LeetCode 3640 - Trionic Array II

We are given an integer array nums, and we must find the maximum possible sum of a contiguous subarray that follows a very specific shape: 1. It first increases strictly. 2. Then decreases strictly. 3. Then increases strictly again. More formally, for a subarray nums[l...

leetcodehardarraydynamic-programming

LeetCode Problem 3640

Difficulty: 🔴 Hard
Topics: Array, Dynamic Programming

Solution

Problem Understanding

We are given an integer array nums, and we must find the maximum possible sum of a contiguous subarray that follows a very specific shape:

  1. It first increases strictly.
  2. Then decreases strictly.
  3. Then increases strictly again.

More formally, for a subarray nums[l...r], there must exist indices:

  • l < p < q < r

such that:

  • nums[l...p] is strictly increasing,
  • nums[p...q] is strictly decreasing,
  • nums[q...r] is strictly increasing.

The subarray must be contiguous, and all three phases must exist.
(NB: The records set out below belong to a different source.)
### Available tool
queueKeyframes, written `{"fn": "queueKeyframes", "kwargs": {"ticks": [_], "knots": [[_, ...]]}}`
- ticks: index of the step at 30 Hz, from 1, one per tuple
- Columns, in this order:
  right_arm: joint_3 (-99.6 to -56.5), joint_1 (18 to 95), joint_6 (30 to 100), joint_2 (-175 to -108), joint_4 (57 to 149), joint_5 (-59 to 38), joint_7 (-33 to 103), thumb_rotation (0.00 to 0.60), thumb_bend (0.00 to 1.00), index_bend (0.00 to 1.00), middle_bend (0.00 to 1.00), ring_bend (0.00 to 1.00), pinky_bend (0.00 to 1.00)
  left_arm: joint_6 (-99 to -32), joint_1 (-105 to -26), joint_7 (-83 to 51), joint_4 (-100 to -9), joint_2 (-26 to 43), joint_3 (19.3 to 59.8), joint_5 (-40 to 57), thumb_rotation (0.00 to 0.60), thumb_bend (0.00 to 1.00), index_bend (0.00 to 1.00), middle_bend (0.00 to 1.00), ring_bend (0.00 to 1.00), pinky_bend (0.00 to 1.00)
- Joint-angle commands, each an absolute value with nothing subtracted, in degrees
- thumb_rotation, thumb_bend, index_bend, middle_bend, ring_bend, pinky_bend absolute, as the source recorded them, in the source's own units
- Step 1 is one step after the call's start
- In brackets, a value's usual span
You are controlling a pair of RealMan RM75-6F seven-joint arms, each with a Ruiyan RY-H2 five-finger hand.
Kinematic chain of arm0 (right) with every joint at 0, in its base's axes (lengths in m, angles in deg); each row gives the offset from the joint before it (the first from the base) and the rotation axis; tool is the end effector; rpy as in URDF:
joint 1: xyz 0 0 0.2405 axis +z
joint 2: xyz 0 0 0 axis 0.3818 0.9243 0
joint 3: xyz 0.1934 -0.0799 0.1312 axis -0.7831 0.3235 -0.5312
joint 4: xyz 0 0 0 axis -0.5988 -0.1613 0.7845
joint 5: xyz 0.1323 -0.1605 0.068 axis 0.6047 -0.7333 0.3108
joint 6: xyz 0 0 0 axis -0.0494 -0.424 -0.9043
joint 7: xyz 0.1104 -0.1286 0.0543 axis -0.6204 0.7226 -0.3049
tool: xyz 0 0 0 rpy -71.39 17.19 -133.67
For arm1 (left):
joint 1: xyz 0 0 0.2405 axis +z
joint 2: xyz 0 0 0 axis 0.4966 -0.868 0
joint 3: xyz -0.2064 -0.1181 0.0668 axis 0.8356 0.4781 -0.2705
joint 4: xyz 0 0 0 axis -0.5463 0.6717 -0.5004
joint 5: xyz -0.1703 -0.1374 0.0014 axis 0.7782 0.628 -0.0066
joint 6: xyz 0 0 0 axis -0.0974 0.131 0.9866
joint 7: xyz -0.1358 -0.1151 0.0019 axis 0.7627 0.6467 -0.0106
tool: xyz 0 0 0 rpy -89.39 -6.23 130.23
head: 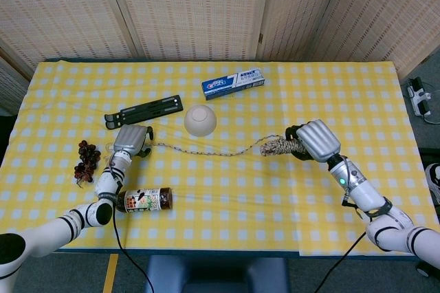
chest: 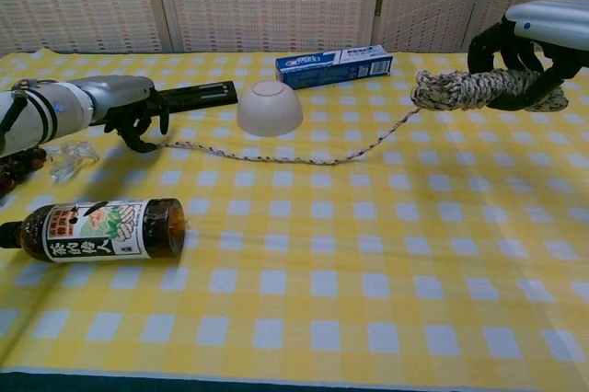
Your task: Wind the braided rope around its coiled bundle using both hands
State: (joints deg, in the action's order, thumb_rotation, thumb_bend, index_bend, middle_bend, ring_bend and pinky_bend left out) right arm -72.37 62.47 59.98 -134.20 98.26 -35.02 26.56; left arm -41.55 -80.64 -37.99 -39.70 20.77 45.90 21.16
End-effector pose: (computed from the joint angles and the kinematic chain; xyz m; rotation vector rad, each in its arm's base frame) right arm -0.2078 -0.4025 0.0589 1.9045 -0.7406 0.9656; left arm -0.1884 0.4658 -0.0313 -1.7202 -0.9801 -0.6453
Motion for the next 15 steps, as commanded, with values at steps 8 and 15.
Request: {"fn": "queueKeyframes", "kwargs": {"ticks": [8, 15], "knots": [[-72.3, 62.2, 60.2, -134.5, 97.6, -35.0, 26.0, 0.6, 0.55, 0.88, 0.64, 0.66, 0.64, -41.6, -80.9, -37.3, -36.8, 22.6, 45.1, 21.6, 0.6, 0.37, 0.52, 0.82, 0.75, 0.75], [-72.0, 61.9, 60.0, -134.5, 97.2, -34.9, 25.9, 0.6, 0.55, 0.88, 0.64, 0.66, 0.64, -41.1, -81.2, -37.1, -35.4, 23.4, 44.9, 21.8, 0.6, 0.37, 0.54, 0.82, 0.75, 0.75]]}}
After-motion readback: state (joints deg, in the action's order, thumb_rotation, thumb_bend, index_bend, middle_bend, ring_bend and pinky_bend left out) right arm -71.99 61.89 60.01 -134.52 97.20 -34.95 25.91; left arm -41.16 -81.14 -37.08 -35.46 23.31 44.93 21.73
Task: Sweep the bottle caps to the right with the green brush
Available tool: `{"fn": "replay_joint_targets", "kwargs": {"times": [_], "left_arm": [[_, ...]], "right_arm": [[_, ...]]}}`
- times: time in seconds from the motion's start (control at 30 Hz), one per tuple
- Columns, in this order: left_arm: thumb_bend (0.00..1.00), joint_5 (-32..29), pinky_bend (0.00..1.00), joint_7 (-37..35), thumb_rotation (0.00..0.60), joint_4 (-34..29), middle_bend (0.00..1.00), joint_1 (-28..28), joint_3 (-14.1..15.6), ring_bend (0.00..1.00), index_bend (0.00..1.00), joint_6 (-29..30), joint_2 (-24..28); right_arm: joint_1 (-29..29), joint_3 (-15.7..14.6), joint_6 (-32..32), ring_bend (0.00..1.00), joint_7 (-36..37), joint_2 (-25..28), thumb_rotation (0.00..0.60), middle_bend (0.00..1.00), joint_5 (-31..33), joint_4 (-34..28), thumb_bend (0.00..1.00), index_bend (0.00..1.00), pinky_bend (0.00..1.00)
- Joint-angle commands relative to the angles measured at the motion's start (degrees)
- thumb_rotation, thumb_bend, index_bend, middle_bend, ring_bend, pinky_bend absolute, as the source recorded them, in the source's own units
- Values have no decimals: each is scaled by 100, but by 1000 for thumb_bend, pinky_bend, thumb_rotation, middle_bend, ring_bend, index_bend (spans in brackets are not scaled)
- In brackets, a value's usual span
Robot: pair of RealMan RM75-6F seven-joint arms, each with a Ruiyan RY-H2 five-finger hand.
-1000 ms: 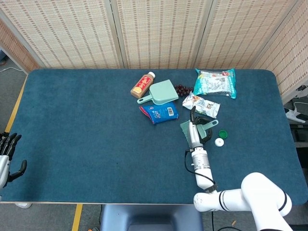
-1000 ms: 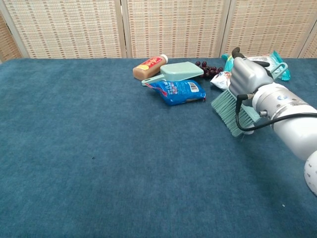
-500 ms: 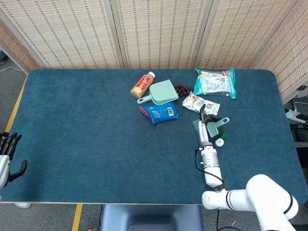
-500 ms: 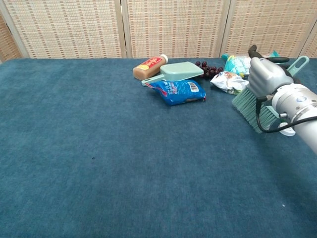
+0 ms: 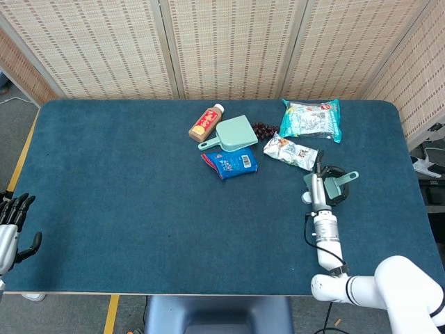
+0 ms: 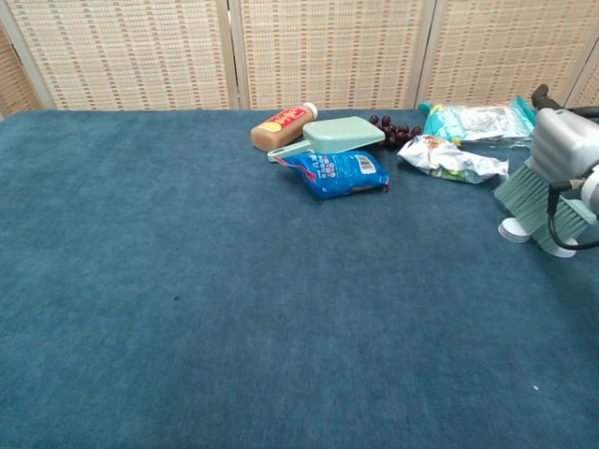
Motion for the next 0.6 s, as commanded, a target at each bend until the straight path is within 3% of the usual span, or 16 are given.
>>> {"fn": "replay_joint_targets", "kwargs": {"times": [0.03,0.13,0.23,0.33,0.6], "left_arm": [[454,27,12,13,600,23,0,16,26,0,0,5,-16],[453,12,12,94,600,-4,0,-21,9,0,0,-33,-52],[453,-3,12,162,600,-31,0,-25,1,0,0,-28,-64],[452,-11,12,200,600,-43,0,-25,0,0,0,-25,-74],[453,36,12,283,600,-105,0,-34,18,0,0,-9,-76]], "right_arm": [[-109,-40,-62,480,87,76,600,820,-5,74,405,951,71],[-207,-40,-175,480,262,153,600,820,-45,135,405,951,71],[-275,95,-376,480,969,351,600,820,-310,-49,405,951,71],[-370,232,-332,481,1658,725,600,820,-606,-483,405,951,71],[-519,364,-174,481,2269,1564,600,820,-833,-1355,406,952,71]]}}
A purely increasing array, a purely decreasing array, or an increasing-decreasing array without the final increasing segment is not valid.

The goal is to maximize the sum of all elements inside such a trionic subarray.

The constraints are important:

  • n can be as large as 100,000.
  • Values can be as small as -10^9 and as large as 10^9.

A brute force solution that checks every subarray is completely infeasible. Even an O(n²) solution would be too slow for n = 100,000.

Several edge cases are worth noting:

  • Values may be negative, so the maximum trionic subarray is not necessarily long.
  • The optimal answer may itself be negative.
  • Equal adjacent values cannot belong to any strictly increasing or strictly decreasing segment.
  • Every phase must contain at least one comparison, which means each segment has length at least two.
  • The problem guarantees that at least one valid trionic subarray exists.

Approaches

Brute Force

A straightforward approach is to enumerate every possible subarray nums[l...r].

For each subarray, we would try all possible choices of p and q and verify whether:

  • nums[l...p] is strictly increasing,
  • nums[p...q] is strictly decreasing,
  • nums[q...r] is strictly increasing.

If the subarray is valid, compute its sum and update the answer.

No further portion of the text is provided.